(Entries taken from a collection)
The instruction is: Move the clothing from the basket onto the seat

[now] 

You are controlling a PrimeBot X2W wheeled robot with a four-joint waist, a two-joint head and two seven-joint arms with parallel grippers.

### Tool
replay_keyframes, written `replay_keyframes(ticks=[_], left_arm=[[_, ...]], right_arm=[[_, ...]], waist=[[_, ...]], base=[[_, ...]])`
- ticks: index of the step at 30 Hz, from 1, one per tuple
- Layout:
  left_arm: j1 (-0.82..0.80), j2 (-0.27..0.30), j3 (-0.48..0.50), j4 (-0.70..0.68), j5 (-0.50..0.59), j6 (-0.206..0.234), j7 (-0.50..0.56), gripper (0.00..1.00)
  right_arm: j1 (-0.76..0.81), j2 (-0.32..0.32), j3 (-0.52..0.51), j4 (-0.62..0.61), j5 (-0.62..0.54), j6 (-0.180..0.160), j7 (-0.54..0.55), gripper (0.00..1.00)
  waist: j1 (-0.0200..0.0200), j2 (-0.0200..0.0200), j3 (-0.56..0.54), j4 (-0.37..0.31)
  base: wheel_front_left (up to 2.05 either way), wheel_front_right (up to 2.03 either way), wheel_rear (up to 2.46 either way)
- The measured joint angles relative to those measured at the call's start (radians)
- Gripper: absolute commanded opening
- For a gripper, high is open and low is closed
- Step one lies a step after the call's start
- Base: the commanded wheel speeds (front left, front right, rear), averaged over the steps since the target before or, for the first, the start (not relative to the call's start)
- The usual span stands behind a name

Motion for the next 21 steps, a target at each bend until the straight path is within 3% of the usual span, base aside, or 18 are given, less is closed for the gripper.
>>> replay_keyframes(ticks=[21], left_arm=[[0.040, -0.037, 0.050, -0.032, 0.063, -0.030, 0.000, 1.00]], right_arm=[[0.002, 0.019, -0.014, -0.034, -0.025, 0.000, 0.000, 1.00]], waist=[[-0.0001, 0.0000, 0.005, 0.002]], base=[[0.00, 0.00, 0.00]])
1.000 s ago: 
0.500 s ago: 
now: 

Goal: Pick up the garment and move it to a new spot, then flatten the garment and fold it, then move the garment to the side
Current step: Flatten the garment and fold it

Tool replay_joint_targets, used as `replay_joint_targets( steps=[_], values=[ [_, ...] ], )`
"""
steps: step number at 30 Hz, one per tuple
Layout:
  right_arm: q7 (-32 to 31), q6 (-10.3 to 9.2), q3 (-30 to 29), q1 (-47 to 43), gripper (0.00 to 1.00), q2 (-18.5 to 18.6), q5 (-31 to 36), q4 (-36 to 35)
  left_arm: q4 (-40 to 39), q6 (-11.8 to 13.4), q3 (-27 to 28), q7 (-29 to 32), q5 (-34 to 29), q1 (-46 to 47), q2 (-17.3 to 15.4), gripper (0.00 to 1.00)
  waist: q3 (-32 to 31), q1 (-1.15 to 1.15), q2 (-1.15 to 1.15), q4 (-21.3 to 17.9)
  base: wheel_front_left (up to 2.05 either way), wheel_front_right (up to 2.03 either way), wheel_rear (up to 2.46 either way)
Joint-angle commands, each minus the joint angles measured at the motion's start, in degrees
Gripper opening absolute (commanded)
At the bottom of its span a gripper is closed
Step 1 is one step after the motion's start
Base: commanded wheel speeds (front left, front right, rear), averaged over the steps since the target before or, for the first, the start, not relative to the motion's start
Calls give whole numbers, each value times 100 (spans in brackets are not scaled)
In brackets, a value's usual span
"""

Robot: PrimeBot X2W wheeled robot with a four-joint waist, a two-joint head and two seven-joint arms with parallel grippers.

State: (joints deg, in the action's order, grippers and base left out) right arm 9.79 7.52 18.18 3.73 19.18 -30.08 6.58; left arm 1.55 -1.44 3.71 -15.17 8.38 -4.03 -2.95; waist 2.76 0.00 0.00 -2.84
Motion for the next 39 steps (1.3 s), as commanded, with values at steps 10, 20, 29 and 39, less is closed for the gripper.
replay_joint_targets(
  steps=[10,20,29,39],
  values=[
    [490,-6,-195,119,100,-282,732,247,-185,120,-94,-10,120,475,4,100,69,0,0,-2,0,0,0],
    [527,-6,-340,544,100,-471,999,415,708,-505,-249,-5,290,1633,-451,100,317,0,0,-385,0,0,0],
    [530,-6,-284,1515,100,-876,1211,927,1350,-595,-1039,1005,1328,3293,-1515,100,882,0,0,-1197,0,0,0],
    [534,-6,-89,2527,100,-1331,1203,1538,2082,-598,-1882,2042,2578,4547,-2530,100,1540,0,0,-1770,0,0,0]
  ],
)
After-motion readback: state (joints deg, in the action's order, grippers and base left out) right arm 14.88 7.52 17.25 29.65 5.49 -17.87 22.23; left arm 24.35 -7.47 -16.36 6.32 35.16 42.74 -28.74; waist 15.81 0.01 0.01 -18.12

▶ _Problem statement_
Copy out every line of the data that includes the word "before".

▶ _Response to the task_
- Base: the commanded wheel speeds (front left, front right, rear), averaged over the steps since the target before or, for the first, the start (not relative to the call's start)
Base: commanded wheel speeds (front left, front right, rear), averaged over the steps since the target before or, for the first, the start, not relative to the motion's start

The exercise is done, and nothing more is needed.